La dotation de soutien à l’investissement local (DSIL) continue par ailleurs de prioriser les projets à objectif écologique et climatique.

Par ailleurs, la plateforme « Aides Territoires » facilite l’accès à l’ensemble des dispositifs disponibles en Loire-Atlantique afin d’optimiser l’investissement écologique local. Le conseil régional des Pays de la Loire et le Fonds vert régional proposent également des soutiens financiers à l’innovation et à la réduction des déchets environnementaux.

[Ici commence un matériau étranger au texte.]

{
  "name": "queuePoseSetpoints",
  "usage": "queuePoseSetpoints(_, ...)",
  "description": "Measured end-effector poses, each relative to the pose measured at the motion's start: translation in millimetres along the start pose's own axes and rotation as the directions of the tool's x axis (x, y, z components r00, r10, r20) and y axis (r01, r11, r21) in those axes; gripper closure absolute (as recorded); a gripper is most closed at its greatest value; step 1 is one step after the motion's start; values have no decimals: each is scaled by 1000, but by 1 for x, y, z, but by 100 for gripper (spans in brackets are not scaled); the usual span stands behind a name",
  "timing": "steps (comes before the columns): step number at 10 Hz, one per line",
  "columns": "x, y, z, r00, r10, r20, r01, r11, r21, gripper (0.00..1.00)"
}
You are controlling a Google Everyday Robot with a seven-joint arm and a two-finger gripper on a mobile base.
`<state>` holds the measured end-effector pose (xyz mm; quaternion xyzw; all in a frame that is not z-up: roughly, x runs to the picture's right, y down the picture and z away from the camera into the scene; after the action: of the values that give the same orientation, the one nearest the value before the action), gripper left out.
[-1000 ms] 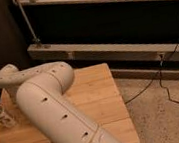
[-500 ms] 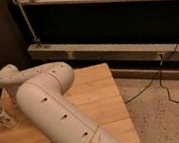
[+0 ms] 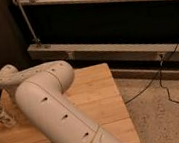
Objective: Push the eraser across the table
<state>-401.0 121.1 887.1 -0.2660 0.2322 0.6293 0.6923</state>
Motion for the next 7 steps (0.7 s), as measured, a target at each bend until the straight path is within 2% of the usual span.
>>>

En résumé, la France dispose de nombreux avantages fiscaux et financiers pour accompagner entreprises et particuliers dans leur transition énergétique. Ces dispositifs contribuent à la croissance du marché des énergies renouvelables, à la réduction de la consommation d’énergie et à la baisse des émissions de gaz à effet de serre.

Il est primordial de se renseigner sur ces différentes aides afin d’optimiser le rapport entre travaux, efficacité énergétique et économie. En combinant plusieurs dispositifs, il est possible de réduire significativement le coût des investissements et de réaliser des économies d’énergie substantielles.